Возвращаюсь по сводчатому коридору в приемную и, не глядя на секретаршу, направляюсь к выходу.
— Минутку, месье.
Она кладет трубку.
— Будьте добры, оставьте мне ваши платежные реквизиты. Или вашего фонда. И вот еще: прочтите, пожалуйста… Типовой бланк заказа от муниципального комитета по делам молодежи и спорта…
Видя мое оторопелое лицо, она уточняет:
— Изобразительные искусства в его ведении.
Я стою у кладбищенских ворот. Чего ты от меня хочешь, Адриенна? Чтобы я вычеркнул из своей жизни прошлое? Забыл о невезении, длившемся тридцать лет, и прижился в благодатной почве, куда ты пытаешься меня пересадить?
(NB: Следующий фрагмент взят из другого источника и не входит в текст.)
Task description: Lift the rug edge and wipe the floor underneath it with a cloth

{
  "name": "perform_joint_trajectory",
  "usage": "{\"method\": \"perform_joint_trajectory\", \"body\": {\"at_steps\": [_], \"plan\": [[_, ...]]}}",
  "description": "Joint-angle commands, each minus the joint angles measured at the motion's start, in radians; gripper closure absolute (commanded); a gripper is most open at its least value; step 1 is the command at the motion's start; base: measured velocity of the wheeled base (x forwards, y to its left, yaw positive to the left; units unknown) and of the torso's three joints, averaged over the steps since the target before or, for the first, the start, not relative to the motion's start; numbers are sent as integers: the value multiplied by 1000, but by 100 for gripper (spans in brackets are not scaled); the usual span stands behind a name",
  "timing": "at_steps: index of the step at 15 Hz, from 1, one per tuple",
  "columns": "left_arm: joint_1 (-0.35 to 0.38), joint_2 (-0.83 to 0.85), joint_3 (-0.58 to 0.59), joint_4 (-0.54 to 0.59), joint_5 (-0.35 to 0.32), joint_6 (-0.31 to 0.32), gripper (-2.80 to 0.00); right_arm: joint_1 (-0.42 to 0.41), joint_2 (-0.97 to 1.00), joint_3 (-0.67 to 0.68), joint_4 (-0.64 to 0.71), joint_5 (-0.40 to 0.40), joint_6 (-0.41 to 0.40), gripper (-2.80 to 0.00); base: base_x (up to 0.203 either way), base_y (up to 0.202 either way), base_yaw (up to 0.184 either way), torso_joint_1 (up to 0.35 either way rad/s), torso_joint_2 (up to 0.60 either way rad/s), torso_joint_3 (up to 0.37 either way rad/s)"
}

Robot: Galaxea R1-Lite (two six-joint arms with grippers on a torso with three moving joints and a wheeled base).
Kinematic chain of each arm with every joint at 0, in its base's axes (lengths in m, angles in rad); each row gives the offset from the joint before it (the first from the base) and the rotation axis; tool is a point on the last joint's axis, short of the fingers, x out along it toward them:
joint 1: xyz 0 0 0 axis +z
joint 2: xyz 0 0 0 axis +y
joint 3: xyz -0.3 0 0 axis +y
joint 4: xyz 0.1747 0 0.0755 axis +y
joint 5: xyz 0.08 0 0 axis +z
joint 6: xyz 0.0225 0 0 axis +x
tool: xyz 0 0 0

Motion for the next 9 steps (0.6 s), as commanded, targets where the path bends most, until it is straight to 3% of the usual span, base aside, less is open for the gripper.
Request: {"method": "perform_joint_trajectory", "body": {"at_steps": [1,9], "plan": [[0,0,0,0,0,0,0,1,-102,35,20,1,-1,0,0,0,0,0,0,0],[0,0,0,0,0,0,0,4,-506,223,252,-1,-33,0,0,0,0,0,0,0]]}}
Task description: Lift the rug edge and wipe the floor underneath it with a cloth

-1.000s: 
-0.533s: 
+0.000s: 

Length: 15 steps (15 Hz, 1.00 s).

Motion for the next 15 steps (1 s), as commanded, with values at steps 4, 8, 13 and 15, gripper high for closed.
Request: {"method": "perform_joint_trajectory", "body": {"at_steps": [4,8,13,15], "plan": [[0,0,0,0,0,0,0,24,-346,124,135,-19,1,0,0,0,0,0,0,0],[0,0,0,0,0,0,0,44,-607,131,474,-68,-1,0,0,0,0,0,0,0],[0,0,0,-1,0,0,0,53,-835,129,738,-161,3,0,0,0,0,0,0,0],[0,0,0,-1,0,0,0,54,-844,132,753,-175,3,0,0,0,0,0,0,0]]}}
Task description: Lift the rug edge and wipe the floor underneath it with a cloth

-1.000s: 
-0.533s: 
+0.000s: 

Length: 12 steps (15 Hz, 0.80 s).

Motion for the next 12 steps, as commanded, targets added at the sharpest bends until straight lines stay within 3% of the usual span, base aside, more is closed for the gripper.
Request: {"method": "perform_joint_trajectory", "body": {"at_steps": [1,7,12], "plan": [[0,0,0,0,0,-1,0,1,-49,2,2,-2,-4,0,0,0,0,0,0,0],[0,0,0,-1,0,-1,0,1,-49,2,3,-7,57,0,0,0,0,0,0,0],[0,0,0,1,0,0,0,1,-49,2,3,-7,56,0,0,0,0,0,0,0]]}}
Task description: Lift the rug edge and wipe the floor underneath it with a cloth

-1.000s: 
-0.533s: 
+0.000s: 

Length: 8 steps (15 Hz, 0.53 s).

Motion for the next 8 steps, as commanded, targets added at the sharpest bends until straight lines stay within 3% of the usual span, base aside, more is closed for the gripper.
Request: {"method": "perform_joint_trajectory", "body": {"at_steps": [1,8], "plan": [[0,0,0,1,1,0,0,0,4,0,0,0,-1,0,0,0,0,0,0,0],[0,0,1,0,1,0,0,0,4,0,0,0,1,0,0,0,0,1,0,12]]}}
Перестал любить тех, кого не стало, даже и тебя? Посвятил себя нашему сыну, новой, только начинающейся жизни, привык к этой пустыне, в которой ты предлагаешь мне нежиться на солнышке? Я запутался, Адриенна. Запутался вконец. Ты говоришь: у нас есть дом, возвращайся туда; но дом для меня — это твоя могила. Пусти меня к себе на пару минут, задержи этого сторожа, который направляется ко мне и спустя мгновение скажет, что уже шесть часов. Сам знаю, что шесть. Я тоже закрываюсь и ухожу. Я окончательно перестал понимать, что со мной происходит, Адриенна, и в этом захлестнувшем меня потоке чудес есть что-то такое… что-то оскорбительное, жалкое. Ну да. Как будто ты хочешь посмеяться над моей болью, моей бедой. Не лучший способ вернуть меня в этот мир, знаешь ли.
Я лгал себе, любимая. Я нас обоих морочил. Этот ребенок, чужой ребенок, которого я тебя заставил выносить, — судя по всему, он мне теперь не нужен. Он убил тебя, Адриенна. И пусть он вырастет похожим на тебя, пусть он — все, что осталось на земле от тебя, пусть в нем ты существуешь более полно, чем в прахе, лежащем под могильной плитой, — это ничего не меняет. Своим появлением на свет он убил тебя, и виноват в происшедшем я. Как мне жить с этой мыслью? Меня не назовешь ни особенно мужественным, ни беспечным, ни забывчивым. Я умею быть верным, только и всего. И моя жизнерадостность, вводившая в заблуждение окружающих, больше не вернется, я знаю. Так не мешай же мне. Пока все, что связано с тобой, еще близко, горячо, еще легко. Позволь мне зажмуриться, медленно вдохнуть, дождаться, когда из-за поворота послышится шум грузовика, и шагнуть к тебе.